American advertising company

==FF Agency==
FF is an independent international boutique network (Advertising firm) with offices Los Angeles, New York, Shanghai and Paris founded by Fred Raillard and Farid Mokart in 2007. It employs around 300 people.

Fred & Farid also provides investments via Fred & Farid Digital Investment Fund (FFDIF)

Raillard and Mokart had worked as partners beginning in 2000. In 2007 they launched their own independent company.

==History==
Frederic Raillard and Farid Mokart were both raised in the Paris suburbs, Raillard from a Breton and a Parisian family, Mokart from an Algerian and Kabyle family. After studying respectively design and political science (Sciences Po), Raillard and Mokart started as strategic planner and account manager at Euro RSCG BTC in Paris. They decided to team up and moved to the creative side, working consecutively for 6 major agencies in Paris as creative directors.

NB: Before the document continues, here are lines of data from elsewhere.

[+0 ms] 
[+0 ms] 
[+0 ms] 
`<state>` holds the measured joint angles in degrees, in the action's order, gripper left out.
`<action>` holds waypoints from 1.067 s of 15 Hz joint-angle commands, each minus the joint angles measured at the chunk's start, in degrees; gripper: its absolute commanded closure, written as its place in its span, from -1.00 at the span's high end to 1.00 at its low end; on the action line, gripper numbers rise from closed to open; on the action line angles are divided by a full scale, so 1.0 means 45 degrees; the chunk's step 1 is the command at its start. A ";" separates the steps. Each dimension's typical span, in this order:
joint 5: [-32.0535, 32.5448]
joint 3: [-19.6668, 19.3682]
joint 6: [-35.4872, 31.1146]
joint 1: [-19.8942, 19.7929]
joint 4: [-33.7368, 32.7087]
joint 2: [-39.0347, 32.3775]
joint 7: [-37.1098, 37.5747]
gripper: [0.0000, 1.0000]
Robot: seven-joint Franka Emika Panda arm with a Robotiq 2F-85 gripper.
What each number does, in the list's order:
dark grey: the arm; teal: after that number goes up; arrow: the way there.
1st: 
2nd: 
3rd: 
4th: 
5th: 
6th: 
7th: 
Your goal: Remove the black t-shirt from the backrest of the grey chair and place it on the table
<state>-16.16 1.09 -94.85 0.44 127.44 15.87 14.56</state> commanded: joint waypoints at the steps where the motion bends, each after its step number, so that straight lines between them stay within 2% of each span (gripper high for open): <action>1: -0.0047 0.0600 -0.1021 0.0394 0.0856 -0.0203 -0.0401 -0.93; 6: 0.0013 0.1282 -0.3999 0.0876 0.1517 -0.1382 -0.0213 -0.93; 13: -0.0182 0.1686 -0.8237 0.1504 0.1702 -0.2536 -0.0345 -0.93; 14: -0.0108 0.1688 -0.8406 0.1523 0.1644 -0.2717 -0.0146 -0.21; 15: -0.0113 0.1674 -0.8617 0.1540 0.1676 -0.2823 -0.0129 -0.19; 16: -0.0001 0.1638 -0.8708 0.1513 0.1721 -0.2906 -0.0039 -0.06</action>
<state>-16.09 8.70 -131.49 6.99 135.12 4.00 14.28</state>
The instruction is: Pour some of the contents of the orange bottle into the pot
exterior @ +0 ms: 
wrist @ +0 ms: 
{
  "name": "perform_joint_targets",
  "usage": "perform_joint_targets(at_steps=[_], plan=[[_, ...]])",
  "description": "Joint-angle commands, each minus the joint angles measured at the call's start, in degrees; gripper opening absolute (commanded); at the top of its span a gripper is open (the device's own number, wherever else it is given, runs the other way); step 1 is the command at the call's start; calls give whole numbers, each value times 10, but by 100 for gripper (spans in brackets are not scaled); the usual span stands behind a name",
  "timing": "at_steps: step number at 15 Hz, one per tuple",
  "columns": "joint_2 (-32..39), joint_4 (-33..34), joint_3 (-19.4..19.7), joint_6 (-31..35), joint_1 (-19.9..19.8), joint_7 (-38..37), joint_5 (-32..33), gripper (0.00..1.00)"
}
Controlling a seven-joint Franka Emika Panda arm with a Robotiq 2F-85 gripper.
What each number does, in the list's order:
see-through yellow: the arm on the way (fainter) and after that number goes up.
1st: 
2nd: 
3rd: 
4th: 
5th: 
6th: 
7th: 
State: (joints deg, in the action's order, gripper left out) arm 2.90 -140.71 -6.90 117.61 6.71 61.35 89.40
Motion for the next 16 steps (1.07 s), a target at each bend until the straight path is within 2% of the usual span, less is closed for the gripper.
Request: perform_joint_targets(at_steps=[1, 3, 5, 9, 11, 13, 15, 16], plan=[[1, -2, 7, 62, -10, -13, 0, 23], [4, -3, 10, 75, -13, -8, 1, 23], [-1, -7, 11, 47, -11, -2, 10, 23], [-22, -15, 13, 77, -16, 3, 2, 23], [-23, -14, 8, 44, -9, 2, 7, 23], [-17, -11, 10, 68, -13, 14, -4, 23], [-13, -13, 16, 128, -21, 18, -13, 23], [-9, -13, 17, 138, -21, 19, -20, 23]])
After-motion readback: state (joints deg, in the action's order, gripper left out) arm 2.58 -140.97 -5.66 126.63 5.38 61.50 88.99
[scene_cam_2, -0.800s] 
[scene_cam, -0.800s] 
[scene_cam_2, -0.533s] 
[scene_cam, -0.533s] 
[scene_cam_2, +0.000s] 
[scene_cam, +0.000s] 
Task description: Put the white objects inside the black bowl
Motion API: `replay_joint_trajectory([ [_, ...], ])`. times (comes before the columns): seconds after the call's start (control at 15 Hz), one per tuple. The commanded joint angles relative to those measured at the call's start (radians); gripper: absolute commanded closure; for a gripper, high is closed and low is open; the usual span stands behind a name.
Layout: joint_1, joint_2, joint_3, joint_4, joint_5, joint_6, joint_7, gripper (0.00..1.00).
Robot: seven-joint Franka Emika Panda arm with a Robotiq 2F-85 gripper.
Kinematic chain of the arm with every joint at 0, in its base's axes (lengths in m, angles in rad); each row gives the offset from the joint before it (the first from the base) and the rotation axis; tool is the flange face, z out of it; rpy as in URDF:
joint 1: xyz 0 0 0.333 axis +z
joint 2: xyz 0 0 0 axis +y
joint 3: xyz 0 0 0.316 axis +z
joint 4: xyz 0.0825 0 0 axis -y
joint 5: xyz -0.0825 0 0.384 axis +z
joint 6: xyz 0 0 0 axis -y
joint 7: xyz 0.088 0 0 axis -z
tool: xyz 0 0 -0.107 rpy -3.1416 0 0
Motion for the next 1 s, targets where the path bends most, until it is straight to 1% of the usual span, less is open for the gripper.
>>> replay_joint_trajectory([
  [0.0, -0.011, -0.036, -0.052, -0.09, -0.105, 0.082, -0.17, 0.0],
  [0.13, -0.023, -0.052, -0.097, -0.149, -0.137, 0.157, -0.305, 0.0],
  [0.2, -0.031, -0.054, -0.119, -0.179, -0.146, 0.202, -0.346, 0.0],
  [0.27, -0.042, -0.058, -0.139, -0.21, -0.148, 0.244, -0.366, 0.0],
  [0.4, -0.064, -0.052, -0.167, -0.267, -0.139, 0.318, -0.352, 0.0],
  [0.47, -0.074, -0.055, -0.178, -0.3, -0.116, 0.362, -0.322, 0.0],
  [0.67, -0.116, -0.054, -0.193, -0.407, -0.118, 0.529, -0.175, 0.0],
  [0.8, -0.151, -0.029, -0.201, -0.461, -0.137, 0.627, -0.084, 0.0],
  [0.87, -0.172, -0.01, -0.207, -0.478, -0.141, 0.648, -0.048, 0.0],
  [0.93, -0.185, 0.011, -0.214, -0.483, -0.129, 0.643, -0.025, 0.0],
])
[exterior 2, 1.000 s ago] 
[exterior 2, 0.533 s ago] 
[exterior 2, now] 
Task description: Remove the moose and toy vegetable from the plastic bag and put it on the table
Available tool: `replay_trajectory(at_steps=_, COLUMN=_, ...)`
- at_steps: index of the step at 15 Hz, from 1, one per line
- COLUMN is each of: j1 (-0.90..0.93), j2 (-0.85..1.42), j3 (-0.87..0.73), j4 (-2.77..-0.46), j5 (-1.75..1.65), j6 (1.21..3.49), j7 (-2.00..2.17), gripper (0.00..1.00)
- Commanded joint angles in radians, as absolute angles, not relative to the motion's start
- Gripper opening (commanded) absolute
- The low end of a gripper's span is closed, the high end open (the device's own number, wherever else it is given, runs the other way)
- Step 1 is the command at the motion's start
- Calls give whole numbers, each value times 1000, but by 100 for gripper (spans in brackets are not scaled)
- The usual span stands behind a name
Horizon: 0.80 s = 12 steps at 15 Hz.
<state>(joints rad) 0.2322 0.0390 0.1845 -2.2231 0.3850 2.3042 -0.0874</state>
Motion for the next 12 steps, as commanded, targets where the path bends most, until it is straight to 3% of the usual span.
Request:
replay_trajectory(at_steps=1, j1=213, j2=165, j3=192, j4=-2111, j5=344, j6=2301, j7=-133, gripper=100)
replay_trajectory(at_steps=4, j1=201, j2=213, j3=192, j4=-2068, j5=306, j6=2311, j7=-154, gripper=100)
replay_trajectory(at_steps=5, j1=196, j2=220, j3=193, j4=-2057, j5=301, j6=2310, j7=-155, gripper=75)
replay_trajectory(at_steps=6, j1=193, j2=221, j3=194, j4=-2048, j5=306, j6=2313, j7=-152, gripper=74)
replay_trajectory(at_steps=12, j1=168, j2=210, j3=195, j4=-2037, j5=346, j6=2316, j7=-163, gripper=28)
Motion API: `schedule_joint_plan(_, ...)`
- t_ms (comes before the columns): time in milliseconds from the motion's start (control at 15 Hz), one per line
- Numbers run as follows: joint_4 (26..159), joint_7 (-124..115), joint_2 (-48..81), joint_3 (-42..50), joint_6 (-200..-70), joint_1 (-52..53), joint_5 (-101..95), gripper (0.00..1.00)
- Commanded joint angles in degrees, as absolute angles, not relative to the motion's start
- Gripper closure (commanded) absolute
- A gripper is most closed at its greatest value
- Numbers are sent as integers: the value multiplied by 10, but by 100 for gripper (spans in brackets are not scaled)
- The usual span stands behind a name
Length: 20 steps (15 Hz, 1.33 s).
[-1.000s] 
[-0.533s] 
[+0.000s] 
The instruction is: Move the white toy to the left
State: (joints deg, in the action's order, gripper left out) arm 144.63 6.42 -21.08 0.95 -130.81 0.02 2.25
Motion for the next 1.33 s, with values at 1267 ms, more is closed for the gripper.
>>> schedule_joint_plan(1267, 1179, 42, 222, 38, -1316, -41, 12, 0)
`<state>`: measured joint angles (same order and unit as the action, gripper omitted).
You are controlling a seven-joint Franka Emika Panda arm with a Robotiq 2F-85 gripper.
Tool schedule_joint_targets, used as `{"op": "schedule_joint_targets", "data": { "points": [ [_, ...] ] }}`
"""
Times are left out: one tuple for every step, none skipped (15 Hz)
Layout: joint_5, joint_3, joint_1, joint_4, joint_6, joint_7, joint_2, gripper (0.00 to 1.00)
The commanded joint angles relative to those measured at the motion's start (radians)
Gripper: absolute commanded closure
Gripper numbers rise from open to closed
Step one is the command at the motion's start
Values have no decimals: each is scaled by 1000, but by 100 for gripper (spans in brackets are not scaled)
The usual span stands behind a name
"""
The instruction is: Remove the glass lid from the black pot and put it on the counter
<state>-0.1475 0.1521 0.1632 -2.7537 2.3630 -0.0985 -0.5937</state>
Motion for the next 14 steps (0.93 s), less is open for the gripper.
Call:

Their first project was for start-up Aucland.com, a French online auction site. In 2000, Fred & Farid created the musical video for British Pop Star Robbie Williams "Rock DJ".

FF (formerly Fred & Farid) is an independent creative agency of 100+ people . They produced campaigns for brands like Air France, Audemars Piguet, Audi, Coca-Cola, Diesel, Giorgio Armani, Google, Guerlain, HP, Lacoste, Louis XIII, Martini, Orangina, Porsche, Saint Laurent, Schweppes, Societe Generale, Tmall, Vivo, Wrangler.